En la región, la reelección presidencial suele ser una tarea difícil: la mayoría de los comicios han mostrado alternancia, con ejemplos en Chile, Perú, Colombia, Bolivia y Uruguay. Aun así, se cuentan excepciones, como México o El Salvador, donde la continuidad del gobierno fue más habitual.
En Argentina, la historia sigue esa lógica: la última reelección fue la de Cristina Kirchner en 2011. Luego, Daniel Scioli no logró superar a Mauricio Macri en 2015, y Macri cayó en las urnas en 2019 tras gobernar cuatro años. Más recientemente, Sergio Massa no consiguió suceder a Alberto Fernández después de su paso como ministro de Economía.
El mandatario argentino, Javier Milei, ya adelantó su intención de intentar una reelección. No obstante, la lectura de la actualidad económica y política regional indica que no es un objetivo sencillo: la aprobación de la gestión presidencial se ubica en un 35%, cifra que no alcanza para una victoria en primera vuelta y que eleva el riesgo en un eventual balotaje, como se ha visto en otros países de la región donde las diferencias pueden ser mínimas.
A nivel de gestión, varios gobiernos en el tercer año enfrentaron crisis cambiarias. En Argentina, ese riesgo se volvió a recordar con casos como el de Cristina Kirchner en 2014 (devaluación y alza inflacionaria), el de Macri en 2018 (salvataje del FMI ante la escalada del dólar) y el de Alberto Fernández en 2022, cuando hubo tres ministros de Economía en un mes (Martín Guzmán, Silvina Batakis y Sergio Massa).

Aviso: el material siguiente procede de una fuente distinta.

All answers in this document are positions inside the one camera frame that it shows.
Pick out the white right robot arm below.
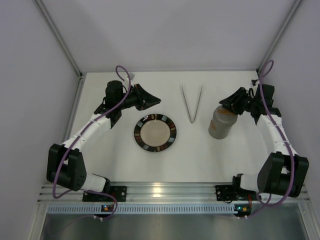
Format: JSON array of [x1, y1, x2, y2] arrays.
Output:
[[219, 84, 309, 198]]

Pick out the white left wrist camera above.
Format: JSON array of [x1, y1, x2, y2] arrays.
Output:
[[125, 72, 135, 81]]

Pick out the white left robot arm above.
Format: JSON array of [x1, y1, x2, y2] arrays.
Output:
[[46, 80, 161, 193]]

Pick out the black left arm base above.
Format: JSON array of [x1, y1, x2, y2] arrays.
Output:
[[82, 185, 127, 203]]

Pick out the aluminium frame post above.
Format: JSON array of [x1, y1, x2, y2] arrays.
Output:
[[33, 0, 83, 80], [256, 0, 305, 75]]

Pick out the right aluminium frame post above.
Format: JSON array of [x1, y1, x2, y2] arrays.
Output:
[[256, 0, 305, 75]]

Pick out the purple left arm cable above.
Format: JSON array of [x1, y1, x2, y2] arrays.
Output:
[[52, 65, 133, 221]]

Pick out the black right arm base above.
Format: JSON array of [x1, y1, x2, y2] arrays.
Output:
[[215, 184, 239, 203]]

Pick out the grey cylindrical lunch container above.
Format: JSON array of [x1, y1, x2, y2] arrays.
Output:
[[208, 118, 237, 140]]

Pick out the aluminium mounting rail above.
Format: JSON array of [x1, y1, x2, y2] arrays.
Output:
[[37, 181, 311, 204]]

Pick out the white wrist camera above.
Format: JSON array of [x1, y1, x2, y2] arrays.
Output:
[[125, 72, 135, 81], [250, 79, 259, 87]]

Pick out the grey container lid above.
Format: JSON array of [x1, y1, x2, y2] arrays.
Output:
[[213, 105, 238, 126]]

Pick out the left aluminium frame post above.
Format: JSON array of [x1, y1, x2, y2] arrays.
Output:
[[33, 0, 83, 80]]

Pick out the black patterned round plate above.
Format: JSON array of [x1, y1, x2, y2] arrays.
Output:
[[133, 113, 177, 153]]

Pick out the slotted grey cable duct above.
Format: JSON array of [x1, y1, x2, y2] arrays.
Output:
[[47, 203, 242, 215]]

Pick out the metal serving tongs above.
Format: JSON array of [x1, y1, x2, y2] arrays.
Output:
[[180, 83, 203, 124]]

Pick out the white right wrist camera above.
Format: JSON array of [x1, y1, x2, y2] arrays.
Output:
[[250, 79, 259, 87]]

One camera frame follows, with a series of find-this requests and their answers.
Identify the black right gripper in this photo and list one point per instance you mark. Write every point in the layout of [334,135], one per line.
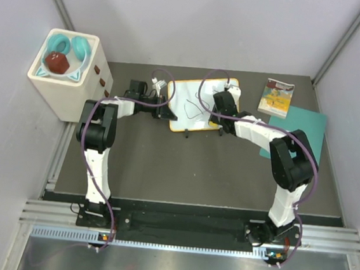
[215,120]

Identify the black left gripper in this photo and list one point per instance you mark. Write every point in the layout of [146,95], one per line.
[163,112]

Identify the yellow-framed whiteboard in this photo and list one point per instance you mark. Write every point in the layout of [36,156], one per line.
[191,108]

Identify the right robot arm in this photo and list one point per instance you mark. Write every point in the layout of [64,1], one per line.
[292,161]

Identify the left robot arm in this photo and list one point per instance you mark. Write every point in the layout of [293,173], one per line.
[96,133]

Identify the illustrated booklet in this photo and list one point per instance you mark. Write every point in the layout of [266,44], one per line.
[276,98]

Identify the white storage box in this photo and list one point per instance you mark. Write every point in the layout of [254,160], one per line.
[65,98]

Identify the teal cat-ear headphones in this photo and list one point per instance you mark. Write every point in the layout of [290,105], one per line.
[78,52]

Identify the dark red cube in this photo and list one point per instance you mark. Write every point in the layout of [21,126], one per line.
[57,63]

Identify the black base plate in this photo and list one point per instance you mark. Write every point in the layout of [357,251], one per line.
[181,228]

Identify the aluminium frame rail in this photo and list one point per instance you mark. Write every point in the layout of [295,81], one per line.
[316,238]

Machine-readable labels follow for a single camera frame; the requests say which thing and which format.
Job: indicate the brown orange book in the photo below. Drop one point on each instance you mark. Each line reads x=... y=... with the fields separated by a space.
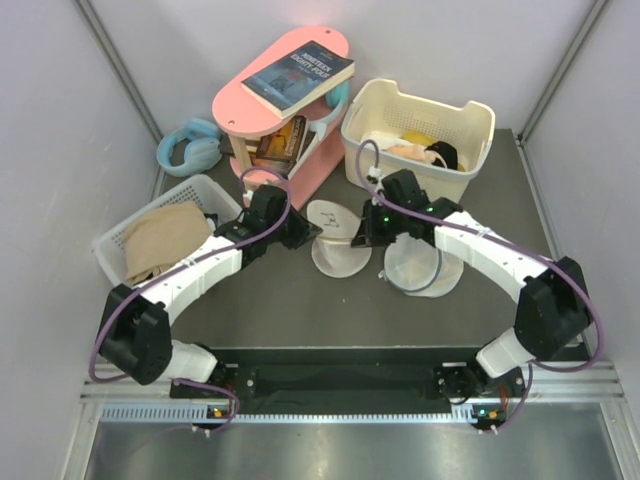
x=282 y=149

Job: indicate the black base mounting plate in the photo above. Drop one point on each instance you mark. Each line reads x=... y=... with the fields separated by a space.
x=436 y=373

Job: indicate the white plastic perforated basket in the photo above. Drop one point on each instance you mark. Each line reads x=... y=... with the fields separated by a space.
x=208 y=195

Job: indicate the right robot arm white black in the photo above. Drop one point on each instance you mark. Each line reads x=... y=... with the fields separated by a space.
x=552 y=303

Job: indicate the beige folded cloth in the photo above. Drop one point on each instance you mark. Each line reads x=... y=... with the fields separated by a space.
x=161 y=238

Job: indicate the dark blue paperback book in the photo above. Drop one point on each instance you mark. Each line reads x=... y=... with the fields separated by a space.
x=298 y=78

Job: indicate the grey trim mesh laundry bag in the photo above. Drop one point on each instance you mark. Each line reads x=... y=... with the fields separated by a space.
x=417 y=269

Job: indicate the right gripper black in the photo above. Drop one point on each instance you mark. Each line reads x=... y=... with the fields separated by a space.
x=369 y=234

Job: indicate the beige trim mesh laundry bag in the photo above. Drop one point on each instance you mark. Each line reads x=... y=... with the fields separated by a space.
x=331 y=250

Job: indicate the clothes pile in cream basket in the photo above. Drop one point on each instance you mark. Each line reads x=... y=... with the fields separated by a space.
x=418 y=147

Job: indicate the blue headphones on floor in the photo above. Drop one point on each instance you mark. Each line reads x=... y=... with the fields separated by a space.
x=200 y=154

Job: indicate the cream plastic laundry basket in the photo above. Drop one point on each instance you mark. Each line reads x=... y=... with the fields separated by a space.
x=381 y=106

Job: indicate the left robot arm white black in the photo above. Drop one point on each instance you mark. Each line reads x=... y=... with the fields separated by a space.
x=135 y=333

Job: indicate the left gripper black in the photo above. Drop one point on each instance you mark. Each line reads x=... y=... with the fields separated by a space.
x=303 y=231

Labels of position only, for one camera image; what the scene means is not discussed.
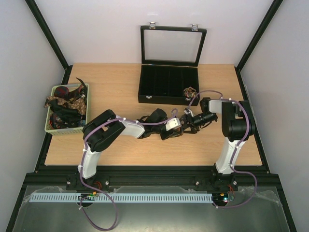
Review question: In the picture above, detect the brown teal patterned tie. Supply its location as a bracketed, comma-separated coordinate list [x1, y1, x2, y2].
[169, 120, 201, 138]

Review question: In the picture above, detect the green perforated plastic basket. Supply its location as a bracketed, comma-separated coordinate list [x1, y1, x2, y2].
[45, 79, 90, 135]

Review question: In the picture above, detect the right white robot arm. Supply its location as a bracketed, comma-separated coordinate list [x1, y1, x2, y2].
[180, 98, 256, 189]

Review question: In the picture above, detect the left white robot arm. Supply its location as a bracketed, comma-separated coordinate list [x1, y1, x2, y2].
[78, 108, 183, 179]

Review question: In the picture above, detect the pile of ties in basket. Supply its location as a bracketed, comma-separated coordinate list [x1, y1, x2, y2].
[45, 78, 88, 130]

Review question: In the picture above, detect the rolled patterned tie in box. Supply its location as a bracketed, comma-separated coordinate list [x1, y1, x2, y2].
[183, 87, 197, 99]

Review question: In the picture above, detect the black compartment storage box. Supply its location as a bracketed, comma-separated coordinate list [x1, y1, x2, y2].
[138, 22, 207, 106]

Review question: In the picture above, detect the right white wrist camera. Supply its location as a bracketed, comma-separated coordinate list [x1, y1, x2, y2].
[184, 108, 194, 117]

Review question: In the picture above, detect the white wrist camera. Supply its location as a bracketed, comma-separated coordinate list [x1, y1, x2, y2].
[184, 108, 194, 117]
[165, 117, 182, 131]

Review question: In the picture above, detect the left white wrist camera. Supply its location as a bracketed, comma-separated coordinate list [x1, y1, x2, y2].
[165, 117, 182, 131]

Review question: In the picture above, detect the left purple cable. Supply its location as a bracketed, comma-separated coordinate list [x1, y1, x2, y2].
[79, 108, 179, 230]

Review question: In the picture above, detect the purple cable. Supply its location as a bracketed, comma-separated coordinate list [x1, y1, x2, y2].
[186, 90, 258, 209]
[79, 108, 179, 230]

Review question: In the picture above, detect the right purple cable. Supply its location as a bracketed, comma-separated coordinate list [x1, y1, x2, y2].
[186, 90, 258, 209]

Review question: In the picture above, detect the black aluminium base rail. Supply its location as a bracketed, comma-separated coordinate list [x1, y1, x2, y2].
[23, 166, 281, 192]

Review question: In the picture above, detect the light blue cable duct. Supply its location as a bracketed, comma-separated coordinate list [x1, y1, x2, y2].
[29, 193, 213, 203]

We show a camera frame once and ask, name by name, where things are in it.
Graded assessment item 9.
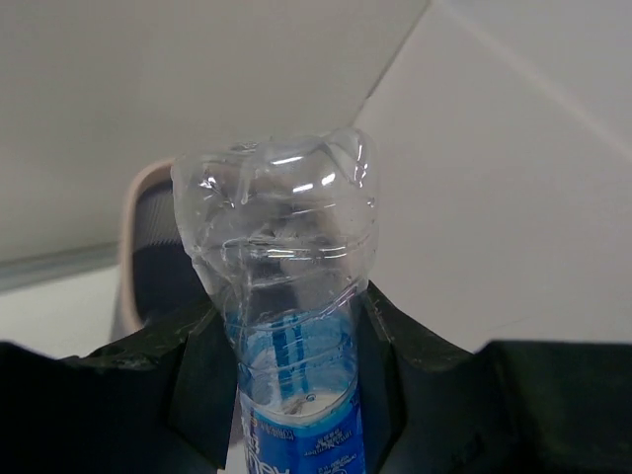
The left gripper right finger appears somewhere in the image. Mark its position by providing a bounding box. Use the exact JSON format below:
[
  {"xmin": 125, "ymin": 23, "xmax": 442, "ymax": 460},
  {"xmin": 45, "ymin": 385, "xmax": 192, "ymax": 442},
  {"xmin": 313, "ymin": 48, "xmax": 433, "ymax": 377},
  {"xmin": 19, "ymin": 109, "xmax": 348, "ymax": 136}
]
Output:
[{"xmin": 357, "ymin": 286, "xmax": 631, "ymax": 473}]

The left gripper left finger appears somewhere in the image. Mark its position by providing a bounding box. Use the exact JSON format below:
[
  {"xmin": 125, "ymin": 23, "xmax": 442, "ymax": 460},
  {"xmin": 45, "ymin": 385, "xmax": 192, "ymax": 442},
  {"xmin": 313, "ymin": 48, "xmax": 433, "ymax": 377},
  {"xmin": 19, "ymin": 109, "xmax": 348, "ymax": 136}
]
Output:
[{"xmin": 1, "ymin": 301, "xmax": 236, "ymax": 473}]

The blue label clear bottle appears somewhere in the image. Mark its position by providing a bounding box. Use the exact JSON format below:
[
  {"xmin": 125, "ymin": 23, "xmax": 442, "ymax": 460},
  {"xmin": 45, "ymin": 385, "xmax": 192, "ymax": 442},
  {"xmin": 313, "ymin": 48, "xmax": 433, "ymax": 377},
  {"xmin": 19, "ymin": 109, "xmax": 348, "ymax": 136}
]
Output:
[{"xmin": 171, "ymin": 127, "xmax": 378, "ymax": 473}]

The grey mesh waste bin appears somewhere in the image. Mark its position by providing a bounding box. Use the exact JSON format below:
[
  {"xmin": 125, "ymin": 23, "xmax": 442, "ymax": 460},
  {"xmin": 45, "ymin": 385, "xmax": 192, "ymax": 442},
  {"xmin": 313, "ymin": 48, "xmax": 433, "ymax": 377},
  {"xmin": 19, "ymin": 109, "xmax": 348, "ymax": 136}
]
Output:
[{"xmin": 111, "ymin": 158, "xmax": 207, "ymax": 341}]

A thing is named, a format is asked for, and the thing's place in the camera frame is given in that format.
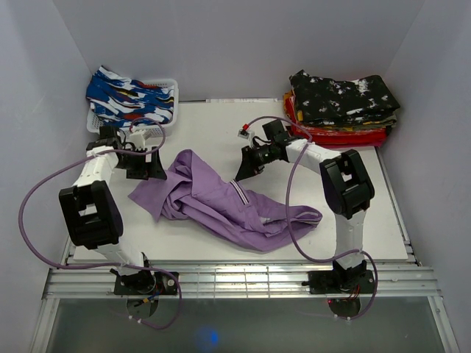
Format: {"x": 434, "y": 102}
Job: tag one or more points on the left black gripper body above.
{"x": 136, "y": 166}

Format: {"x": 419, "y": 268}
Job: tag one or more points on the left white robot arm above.
{"x": 89, "y": 209}

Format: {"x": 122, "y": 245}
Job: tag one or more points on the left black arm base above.
{"x": 146, "y": 283}

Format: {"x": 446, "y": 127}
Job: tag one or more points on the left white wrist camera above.
{"x": 138, "y": 138}

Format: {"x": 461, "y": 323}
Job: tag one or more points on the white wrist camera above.
{"x": 138, "y": 138}
{"x": 246, "y": 133}

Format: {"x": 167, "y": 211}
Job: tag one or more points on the red folded trousers stack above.
{"x": 329, "y": 138}

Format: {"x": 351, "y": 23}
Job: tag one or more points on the blue patterned trousers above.
{"x": 118, "y": 100}

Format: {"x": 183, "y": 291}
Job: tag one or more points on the purple trousers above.
{"x": 253, "y": 221}

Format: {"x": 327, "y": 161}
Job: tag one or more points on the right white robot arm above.
{"x": 347, "y": 187}

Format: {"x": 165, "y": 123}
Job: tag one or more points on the aluminium rail frame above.
{"x": 406, "y": 279}

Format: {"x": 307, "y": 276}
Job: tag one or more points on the white plastic basket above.
{"x": 93, "y": 123}

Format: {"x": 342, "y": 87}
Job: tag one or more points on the black white patterned folded trousers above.
{"x": 325, "y": 102}

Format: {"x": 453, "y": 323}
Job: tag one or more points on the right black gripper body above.
{"x": 266, "y": 154}

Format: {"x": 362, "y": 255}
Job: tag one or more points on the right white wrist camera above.
{"x": 246, "y": 133}

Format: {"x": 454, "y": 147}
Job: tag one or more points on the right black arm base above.
{"x": 330, "y": 282}

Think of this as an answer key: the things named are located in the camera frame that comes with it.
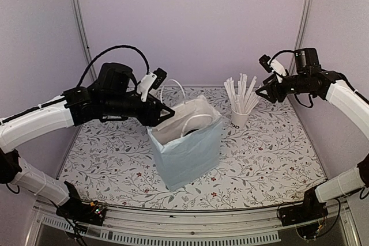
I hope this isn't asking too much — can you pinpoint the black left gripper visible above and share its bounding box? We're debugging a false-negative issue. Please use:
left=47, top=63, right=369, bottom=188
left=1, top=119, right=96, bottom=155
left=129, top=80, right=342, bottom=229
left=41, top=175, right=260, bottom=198
left=103, top=93, right=175, bottom=126

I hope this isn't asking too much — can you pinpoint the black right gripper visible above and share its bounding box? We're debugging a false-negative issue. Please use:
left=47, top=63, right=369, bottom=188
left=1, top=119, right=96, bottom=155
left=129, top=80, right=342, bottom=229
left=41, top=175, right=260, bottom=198
left=255, top=73, right=309, bottom=103

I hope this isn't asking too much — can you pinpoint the white paper bag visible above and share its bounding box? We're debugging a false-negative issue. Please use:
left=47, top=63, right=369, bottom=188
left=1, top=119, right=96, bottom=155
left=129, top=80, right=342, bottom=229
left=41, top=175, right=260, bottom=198
left=147, top=86, right=223, bottom=191

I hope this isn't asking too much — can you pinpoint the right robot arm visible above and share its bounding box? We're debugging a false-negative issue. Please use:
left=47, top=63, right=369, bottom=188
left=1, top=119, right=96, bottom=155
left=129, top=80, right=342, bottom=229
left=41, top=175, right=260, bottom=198
left=256, top=48, right=368, bottom=221

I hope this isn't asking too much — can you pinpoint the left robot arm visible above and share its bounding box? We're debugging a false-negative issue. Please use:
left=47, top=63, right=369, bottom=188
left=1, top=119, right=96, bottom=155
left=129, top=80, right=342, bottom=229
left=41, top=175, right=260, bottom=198
left=1, top=62, right=175, bottom=219

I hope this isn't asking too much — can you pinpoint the bundle of white wrapped straws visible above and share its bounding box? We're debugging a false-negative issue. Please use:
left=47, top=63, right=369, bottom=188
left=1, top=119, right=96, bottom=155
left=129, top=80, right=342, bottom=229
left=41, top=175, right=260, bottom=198
left=224, top=73, right=261, bottom=114

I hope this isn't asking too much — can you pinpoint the white cup holding straws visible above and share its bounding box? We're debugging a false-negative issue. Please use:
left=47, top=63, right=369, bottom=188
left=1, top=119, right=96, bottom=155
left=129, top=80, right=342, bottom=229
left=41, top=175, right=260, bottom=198
left=231, top=108, right=249, bottom=130

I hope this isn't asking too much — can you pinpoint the floral tablecloth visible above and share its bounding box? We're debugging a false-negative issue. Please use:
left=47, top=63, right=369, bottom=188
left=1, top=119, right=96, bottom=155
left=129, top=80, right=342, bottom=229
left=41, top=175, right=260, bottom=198
left=59, top=85, right=326, bottom=210

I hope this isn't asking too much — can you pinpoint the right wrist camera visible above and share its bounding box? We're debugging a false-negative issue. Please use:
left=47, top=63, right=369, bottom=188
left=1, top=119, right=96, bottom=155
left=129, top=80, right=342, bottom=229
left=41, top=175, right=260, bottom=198
left=259, top=55, right=288, bottom=79

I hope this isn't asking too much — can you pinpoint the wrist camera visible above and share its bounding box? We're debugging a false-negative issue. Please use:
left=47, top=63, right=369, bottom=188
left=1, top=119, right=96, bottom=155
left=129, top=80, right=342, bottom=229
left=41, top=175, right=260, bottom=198
left=137, top=68, right=167, bottom=102
left=259, top=55, right=288, bottom=79

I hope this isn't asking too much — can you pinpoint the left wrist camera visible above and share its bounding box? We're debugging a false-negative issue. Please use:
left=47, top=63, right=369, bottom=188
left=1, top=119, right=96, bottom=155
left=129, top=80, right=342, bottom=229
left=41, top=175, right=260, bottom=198
left=137, top=68, right=167, bottom=102

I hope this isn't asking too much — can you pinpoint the right aluminium frame post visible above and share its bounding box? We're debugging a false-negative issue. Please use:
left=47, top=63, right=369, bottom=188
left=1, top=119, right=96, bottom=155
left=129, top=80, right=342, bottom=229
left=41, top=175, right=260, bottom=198
left=292, top=0, right=318, bottom=54

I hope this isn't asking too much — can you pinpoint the aluminium frame post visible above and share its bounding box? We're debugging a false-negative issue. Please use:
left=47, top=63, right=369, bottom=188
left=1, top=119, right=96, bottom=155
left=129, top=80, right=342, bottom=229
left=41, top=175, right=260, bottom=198
left=71, top=0, right=92, bottom=65
left=292, top=0, right=318, bottom=54

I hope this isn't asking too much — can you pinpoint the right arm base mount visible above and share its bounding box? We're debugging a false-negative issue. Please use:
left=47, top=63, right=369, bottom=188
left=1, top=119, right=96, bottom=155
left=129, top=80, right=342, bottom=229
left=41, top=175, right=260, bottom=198
left=276, top=196, right=341, bottom=241

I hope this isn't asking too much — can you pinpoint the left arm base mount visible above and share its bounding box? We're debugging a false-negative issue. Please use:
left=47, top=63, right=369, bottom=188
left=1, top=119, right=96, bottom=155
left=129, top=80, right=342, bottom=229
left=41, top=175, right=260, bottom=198
left=57, top=198, right=107, bottom=226

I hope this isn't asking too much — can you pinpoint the front aluminium rail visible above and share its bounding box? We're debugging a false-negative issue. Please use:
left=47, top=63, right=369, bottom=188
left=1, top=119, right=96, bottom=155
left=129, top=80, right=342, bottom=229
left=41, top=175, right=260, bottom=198
left=25, top=199, right=362, bottom=245

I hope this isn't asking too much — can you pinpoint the left aluminium frame post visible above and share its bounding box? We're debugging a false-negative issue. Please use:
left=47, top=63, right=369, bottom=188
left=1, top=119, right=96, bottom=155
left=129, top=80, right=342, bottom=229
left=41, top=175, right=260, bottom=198
left=71, top=0, right=92, bottom=65

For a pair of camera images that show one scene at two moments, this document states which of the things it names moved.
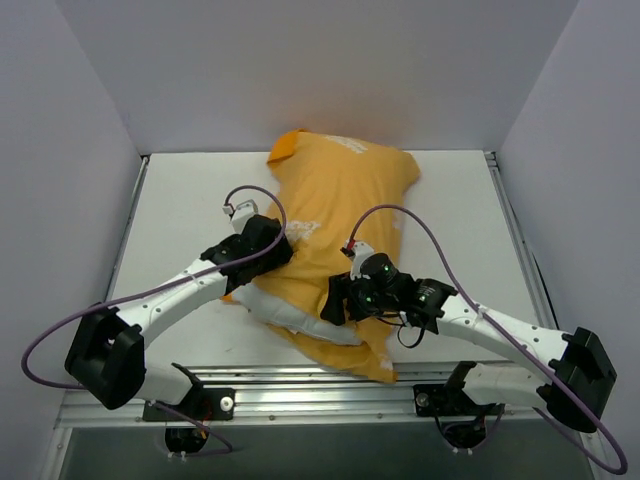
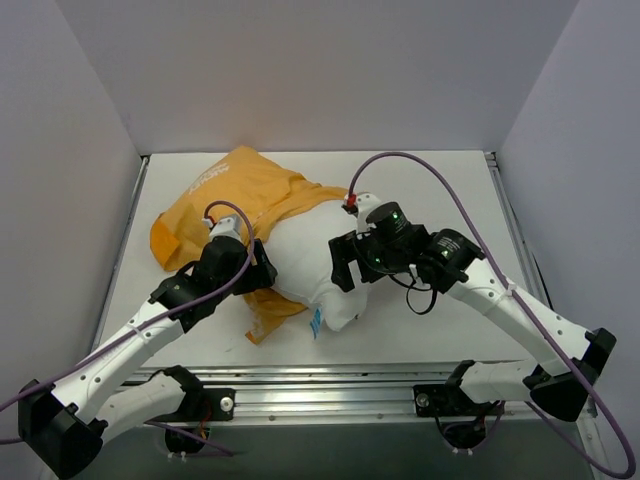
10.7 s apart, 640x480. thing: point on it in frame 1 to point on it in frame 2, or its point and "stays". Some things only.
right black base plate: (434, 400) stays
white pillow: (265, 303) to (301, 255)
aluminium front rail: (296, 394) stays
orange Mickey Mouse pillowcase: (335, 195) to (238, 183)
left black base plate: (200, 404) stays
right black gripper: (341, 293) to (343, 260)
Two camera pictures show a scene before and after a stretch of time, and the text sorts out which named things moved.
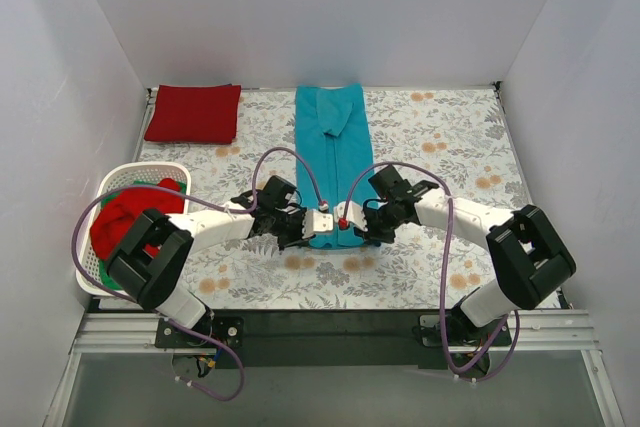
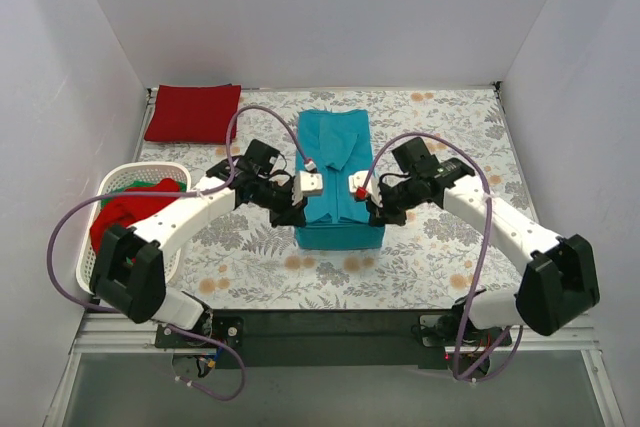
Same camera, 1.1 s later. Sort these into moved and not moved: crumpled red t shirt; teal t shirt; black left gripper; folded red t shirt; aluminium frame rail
Moved: black left gripper; teal t shirt
Not moved: aluminium frame rail; crumpled red t shirt; folded red t shirt
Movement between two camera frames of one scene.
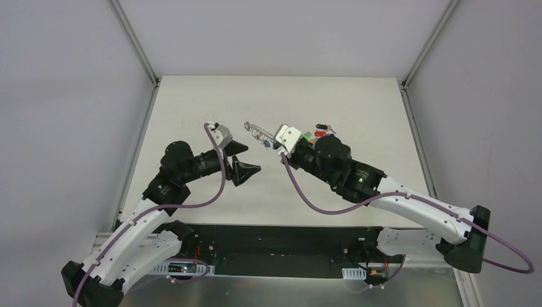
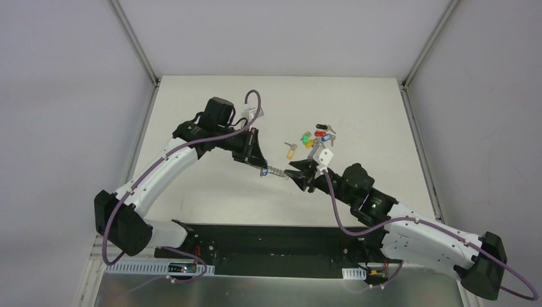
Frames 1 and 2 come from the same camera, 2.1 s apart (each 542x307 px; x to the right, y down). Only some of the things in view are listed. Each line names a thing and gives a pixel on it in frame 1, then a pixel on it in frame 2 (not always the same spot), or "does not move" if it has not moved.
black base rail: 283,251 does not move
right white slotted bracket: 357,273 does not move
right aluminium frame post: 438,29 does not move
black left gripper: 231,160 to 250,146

Aunque aún queda 2026 por delante, el Gobierno ha logrado sujetar la economía para evitar sobresaltos. El objetivo fue claro: contener la expansión monetaria para reducir la inflación y, al mismo tiempo, evitar presiones cambiarias mayores.
El REM (Relevamiento de Expectativas de Mercado) del Banco Central refleja esa realidad. Las firmas consultoras esperan una inflación bajando a 1,7% en agosto y quedándose por debajo del 2% durante el resto del año. Algunos economistas, como Fernando Marull, estiman que en septiembre podría bajar a 1,6%, ante menores subas en alimentos (0,3% a 0,4% semanal) y anuncios de menores aumentos en luz, gas y telefonía.
Si estas proyecciones se cumplen, la inflación para 2027 podría ubicarse en torno al 20%, frente a alrededor del 30% estimado para 2026. Esa trayectoria favorable, sin embargo, no garantiza por sí sola la militancia de Milei para el 2027: la avenida electoral y el peso político de un eventual segundo mandato dependen de otros factores, también de la respuesta de la economía a un consumo interno que, por ahora, sigue mostrando debilidad.